Evangelicals, Catholics Decry Abortion as `Murder’

c. 2006 Religion News Service (UNDATED) A network of evangelical and Catholic leaders, reaffirming its call to build up a “culture of life,” has issued a new statement that links the biblical principle of loving one’s neighbor to care for the unborn, the frail and the dying. “The direct and intentional taking of innocent human […]

c. 2006 Religion News Service

(UNDATED) A network of evangelical and Catholic leaders, reaffirming its call to build up a “culture of life,” has issued a new statement that links the biblical principle of loving one’s neighbor to care for the unborn, the frail and the dying.

“The direct and intentional taking of innocent human life in abortion, euthanasia, assisted suicide, and embryonic research is rightly understood as murder,” declares the new statement, “That They May Have Life” from Evangelicals and Catholics Together.


Despite the strong language, the group rejected charges that they want to establish a “theocracy” or “impose” their convictions on other Americans.

The statement was published in the October issue of the Catholic magazine First Things and announced in this month’s issue of the evangelical magazine Christianity Today.

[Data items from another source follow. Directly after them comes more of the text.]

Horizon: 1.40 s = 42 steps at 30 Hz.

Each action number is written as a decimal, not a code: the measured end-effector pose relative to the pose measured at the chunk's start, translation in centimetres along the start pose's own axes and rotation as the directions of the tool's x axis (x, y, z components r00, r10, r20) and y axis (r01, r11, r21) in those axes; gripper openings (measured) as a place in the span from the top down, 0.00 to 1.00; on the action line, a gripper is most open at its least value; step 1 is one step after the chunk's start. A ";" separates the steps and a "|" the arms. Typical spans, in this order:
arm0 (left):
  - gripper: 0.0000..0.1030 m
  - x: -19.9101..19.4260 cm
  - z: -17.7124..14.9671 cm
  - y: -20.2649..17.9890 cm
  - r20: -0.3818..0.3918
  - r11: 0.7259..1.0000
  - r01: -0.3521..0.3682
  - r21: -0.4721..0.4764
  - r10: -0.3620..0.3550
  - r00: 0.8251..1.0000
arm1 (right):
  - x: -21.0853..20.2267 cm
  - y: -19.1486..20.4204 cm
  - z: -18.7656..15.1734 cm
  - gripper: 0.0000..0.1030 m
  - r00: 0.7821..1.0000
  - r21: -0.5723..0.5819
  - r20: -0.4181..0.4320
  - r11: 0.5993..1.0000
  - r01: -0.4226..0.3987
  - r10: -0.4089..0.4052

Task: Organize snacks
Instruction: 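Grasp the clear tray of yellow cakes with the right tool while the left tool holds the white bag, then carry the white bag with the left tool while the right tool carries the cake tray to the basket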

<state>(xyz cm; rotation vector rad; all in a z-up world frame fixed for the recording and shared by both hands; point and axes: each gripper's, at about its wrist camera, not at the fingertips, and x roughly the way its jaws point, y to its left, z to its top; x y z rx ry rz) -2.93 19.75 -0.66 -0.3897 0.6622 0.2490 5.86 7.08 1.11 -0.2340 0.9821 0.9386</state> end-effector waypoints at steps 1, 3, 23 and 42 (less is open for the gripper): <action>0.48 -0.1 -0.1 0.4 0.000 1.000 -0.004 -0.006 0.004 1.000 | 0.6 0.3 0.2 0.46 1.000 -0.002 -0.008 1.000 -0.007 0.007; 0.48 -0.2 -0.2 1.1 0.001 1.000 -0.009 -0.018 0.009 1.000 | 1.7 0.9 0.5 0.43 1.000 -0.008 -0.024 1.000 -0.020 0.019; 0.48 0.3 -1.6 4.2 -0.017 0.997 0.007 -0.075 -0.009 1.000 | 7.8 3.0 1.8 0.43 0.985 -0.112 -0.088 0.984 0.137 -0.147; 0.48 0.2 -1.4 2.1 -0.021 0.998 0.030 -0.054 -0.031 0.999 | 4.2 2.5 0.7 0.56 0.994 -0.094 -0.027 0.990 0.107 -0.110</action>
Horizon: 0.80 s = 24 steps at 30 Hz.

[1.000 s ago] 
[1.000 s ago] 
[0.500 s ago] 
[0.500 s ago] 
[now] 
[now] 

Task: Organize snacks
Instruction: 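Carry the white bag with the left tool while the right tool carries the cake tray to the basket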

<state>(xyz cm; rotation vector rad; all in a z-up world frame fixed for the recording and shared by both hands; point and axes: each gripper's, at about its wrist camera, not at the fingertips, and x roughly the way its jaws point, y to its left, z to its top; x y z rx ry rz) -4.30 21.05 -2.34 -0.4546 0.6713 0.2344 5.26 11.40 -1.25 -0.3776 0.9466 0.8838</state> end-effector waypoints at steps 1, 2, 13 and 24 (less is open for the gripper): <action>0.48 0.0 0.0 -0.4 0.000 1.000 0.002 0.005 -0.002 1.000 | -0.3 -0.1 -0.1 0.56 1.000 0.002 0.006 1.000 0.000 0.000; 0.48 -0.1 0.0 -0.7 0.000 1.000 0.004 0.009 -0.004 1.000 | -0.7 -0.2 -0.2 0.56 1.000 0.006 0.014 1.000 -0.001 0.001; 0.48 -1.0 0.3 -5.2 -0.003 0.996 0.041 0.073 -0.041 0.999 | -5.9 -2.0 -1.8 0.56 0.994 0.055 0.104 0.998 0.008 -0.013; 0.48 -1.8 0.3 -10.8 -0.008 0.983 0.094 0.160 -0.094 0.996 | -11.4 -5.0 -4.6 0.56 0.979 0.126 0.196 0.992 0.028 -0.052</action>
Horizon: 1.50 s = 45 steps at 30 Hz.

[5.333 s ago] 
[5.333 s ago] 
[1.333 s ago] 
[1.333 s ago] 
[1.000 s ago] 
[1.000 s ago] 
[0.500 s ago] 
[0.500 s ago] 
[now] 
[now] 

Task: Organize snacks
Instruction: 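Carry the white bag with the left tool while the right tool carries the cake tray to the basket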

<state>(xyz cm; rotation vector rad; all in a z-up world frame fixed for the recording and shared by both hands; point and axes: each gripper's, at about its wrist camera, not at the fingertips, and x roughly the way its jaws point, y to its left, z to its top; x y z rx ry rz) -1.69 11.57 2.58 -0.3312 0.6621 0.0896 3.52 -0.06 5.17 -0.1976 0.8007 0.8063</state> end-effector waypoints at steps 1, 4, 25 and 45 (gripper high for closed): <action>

The Rev. Richard John Neuhaus, editor-in-chief of First Things, said there was “intense” debate over whether to describe abortion as “murder.”

“But we tried to be very precise, namely that any direct and deliberate taking of innocent human life is in ordinary language _ and certainly in the language of the Western moral tradition _ properly called murder,” he said.

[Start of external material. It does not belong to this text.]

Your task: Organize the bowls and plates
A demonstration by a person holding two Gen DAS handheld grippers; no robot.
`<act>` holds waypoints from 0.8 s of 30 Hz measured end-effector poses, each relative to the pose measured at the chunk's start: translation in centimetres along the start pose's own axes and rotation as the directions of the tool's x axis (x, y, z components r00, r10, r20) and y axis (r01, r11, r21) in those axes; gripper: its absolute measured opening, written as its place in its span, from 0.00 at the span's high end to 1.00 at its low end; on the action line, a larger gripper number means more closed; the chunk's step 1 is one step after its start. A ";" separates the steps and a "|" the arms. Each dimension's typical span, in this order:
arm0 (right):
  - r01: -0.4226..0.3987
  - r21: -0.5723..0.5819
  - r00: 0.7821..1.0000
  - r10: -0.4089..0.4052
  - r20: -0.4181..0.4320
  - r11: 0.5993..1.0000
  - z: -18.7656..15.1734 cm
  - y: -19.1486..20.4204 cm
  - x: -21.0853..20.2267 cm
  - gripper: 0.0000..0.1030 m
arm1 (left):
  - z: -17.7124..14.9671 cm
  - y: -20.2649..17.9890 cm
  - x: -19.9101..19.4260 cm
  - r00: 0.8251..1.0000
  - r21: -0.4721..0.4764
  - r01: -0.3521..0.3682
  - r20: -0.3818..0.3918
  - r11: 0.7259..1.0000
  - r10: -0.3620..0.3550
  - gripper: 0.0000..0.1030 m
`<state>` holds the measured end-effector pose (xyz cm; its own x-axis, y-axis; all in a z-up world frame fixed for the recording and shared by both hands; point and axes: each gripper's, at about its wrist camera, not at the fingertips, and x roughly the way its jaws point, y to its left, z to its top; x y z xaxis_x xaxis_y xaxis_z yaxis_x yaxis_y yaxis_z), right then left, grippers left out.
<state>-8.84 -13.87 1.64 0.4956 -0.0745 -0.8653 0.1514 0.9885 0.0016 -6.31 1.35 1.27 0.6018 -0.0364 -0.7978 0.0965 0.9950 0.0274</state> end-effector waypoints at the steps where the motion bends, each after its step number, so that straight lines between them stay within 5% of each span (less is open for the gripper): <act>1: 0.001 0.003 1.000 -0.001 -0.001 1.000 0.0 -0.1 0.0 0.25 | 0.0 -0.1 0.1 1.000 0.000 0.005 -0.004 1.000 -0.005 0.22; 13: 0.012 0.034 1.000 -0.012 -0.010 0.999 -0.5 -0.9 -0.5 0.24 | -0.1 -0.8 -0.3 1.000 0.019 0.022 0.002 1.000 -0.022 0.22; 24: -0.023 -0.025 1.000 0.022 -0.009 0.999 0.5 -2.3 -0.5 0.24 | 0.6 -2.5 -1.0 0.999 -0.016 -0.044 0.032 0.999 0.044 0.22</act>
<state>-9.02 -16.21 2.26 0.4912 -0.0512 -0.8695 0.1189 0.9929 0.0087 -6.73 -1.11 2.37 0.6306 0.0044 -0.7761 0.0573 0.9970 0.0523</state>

In linking defense of human life to allegiance to Jesus, the statement urges “all people of good will” to support a humane society and calls on those involved in the practice of medicine to “recover the moral integrity of their profession.”

The statement marks the sixth time that evangelical and Catholic leaders in the network have issued a joint document. It comes at a time when conservative Protestants and Catholics have overcome theological differences in an effort to work together on causes of mutual concern, such as opposition to gay marriage and assisted suicide.

“We are determined to employ every legal means available to protect, in law and in life, the innocent and vulnerable members of the human community,” the document states.


Previous statements have addressed abortion, pornography and the need for “marginal Christians” to be more active in church. The newest document seeks to find room for civil discussion in the midst of what many call an ongoing “culture war.”

“It is not the case that we wish to `impose’ our moral convictions on our fellow-citizens or, as some recklessly charge, to establish a `theocracy,”’ it reads. “Our intention is not to impose but to propose, educate and persuade.”

Christianity Today Editor David Neff, who wrote an essay on the statement in the October issue of his magazine, said in an interview that he welcomes the latest document from the network.

“I like the emphasis on the tone, on the way in which to address polarization in our society on this while holding firm to a strong, certain commitment to what we see as an essential of Christian ethics,” Neff said.

Evangelical signatories include Chuck Colson, founder of Prison Fellowship; Timothy George, dean of Beeson Divinity School at Samford University in Birmingham, Ala.; and Thomas Oden, professor emeritus of Drew University in New Jersey. Catholic signatories include the Cardinal Avery Dulles, a theologian at Fordham University; and George Weigel, senior fellow at the Ethics and Public Policy Center; and James Buckley, dean of arts and sciences at Loyola College in Maryland.

Additional evangelical endorsers included National Association of Evangelicals President Ted Haggard, author and megachurch pastor Rick Warren and Family Research Council President Tony Perkins.